月明かりが二人を優しく照らし、ロバートはエリスの肩を軽く抱いて歩いている。

「ロバート、今日はありがとう。」

エリスはほんのり照れながら言った。

「あんなに焦ってたのに、手伝ってくれて。」

「お前が困ってるのを見ると、放っておけないんだよ。」

ロバートは軽く肩をすくめて言ったが、その表情は本気だった。

「本当に、あなたって優しいんだね。」

エリスは微笑んで、少しだけ歩調を合わせた。

「最初は全然そんな風に思ってなかったけど…今ではすごく頼りにしてるのよ。」

「俺も、お前のことが頼りだよ。」

ロバートは顔を赤くしながらも、照れ隠しでエリスの手をそっと握った。

「お前が俺の妻で、俺の手を取ってくれるのが、すごく嬉しいんだ。」

その言葉にエリスはドキッとして、手を強く握り返した。

「私も、ロバートと一緒にいるのが幸せだよ。」

その後、二人は月明かりの下でただ黙って歩き続け、言葉のない幸せを感じながら、互いの温もりを確かめ合っていた。

~・~・~・~・~

ある日の午後、エリスはふと思い立ち、ロバートに手作りのプレゼントを贈ろうと決めた。

「ちょっとロバートに何か作ってあげようかな。」と考えながら、彼女は材料を揃え始めた。

「でも、何を作ろう?」

エリスは悩んだ末、決心した。

「お料理も失敗したし…今度は手作りのマフラーにしよう!温かい気持ちを込めて。」

その後、数日かけて完成したマフラーは、少し不格好ながらも、エリスなりに心を込めて編んだものだった。

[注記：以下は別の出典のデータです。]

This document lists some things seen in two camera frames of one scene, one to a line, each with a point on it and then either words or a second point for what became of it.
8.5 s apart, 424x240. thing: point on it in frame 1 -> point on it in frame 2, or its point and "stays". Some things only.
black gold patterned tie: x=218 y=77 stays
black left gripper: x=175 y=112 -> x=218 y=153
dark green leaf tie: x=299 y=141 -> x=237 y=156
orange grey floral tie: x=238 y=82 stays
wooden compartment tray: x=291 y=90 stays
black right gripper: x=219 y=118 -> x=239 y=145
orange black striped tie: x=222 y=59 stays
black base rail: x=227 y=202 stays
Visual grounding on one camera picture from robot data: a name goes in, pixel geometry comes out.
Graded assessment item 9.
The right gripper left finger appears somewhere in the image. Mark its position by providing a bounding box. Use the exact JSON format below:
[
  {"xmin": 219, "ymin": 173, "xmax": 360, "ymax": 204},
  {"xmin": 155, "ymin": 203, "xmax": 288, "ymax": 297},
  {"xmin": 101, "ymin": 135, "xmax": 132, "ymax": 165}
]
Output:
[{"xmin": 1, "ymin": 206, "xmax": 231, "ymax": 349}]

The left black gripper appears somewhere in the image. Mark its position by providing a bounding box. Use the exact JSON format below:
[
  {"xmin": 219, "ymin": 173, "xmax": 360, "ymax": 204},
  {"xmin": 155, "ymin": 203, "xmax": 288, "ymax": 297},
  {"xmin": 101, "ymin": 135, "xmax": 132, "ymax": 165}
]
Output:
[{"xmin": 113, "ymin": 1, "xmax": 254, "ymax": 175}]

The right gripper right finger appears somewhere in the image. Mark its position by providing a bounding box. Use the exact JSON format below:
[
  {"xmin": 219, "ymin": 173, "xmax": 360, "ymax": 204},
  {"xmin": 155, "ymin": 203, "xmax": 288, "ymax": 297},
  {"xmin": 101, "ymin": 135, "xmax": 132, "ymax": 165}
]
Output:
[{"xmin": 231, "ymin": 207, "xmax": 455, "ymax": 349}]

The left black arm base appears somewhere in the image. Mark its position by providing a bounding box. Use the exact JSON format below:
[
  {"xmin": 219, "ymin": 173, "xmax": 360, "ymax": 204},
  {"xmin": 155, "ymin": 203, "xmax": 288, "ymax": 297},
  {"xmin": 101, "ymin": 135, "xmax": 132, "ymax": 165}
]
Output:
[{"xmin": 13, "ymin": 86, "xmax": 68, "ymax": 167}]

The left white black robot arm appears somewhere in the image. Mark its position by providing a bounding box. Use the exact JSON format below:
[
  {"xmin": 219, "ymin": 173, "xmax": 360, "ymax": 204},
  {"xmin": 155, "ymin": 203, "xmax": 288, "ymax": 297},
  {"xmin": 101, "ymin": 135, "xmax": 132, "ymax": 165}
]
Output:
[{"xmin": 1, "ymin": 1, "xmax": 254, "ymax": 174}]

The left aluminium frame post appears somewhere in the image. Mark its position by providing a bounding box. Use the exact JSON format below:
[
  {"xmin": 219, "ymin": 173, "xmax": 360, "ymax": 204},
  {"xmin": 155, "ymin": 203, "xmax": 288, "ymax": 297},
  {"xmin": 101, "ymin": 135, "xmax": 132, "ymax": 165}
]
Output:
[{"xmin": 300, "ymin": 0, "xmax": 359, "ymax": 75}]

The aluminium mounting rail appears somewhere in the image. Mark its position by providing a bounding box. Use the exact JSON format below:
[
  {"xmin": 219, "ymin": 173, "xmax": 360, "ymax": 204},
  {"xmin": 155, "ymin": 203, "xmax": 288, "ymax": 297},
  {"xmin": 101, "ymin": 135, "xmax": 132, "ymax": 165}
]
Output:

彼女はそのマフラーを手に、ロバートの部屋へと向かう。

「ロバートー!見て、これ!」

エリスは勢いよく部屋に入ってきた。

「何か作ったのか?」

ロバートは少し面倒くさそうに見えたが、エリスの目を見た途端、何か違う雰囲気を感じ取った。

「はい、これ。」

エリスは照れくさそうにマフラーを差し出した。

「ロバートにぴったりだと思って。」

ロバートはそのマフラーを手に取ると、少し意外そうに目を見開いた。

「お前、こんなに器用なのか?」

「ま、まあね!」

エリスは顔を赤らめて、ちょっと得意げに言った。

「愛情が込められてるんだから、きっと温かいはず。」

「温かい…。」

ロバートはマフラーをじっと見つめ、そして微笑んだ。

「じゃあ、試しに巻いてみてくれ。」

エリスはちょっと戸惑いながらも、ロバートにそのマフラーを巻いてあげると、彼はそのまま動かなくなった。

「お前、俺のこと本当に気にかけてくれてるんだな。」

「う、うるさいよ!」

エリスは顔を赤くして、恥ずかしそうに目をそらした。

「別に、なんでもないよ!奥さんだもん。」

「でも、嬉しいよ。」

ロバートはエリスの髪をくしゃっと撫でながら言った。

「お前の気持ちが伝わる、マフラーだ。」

その瞬間、エリスは胸がドキドキと高鳴るのを感じた。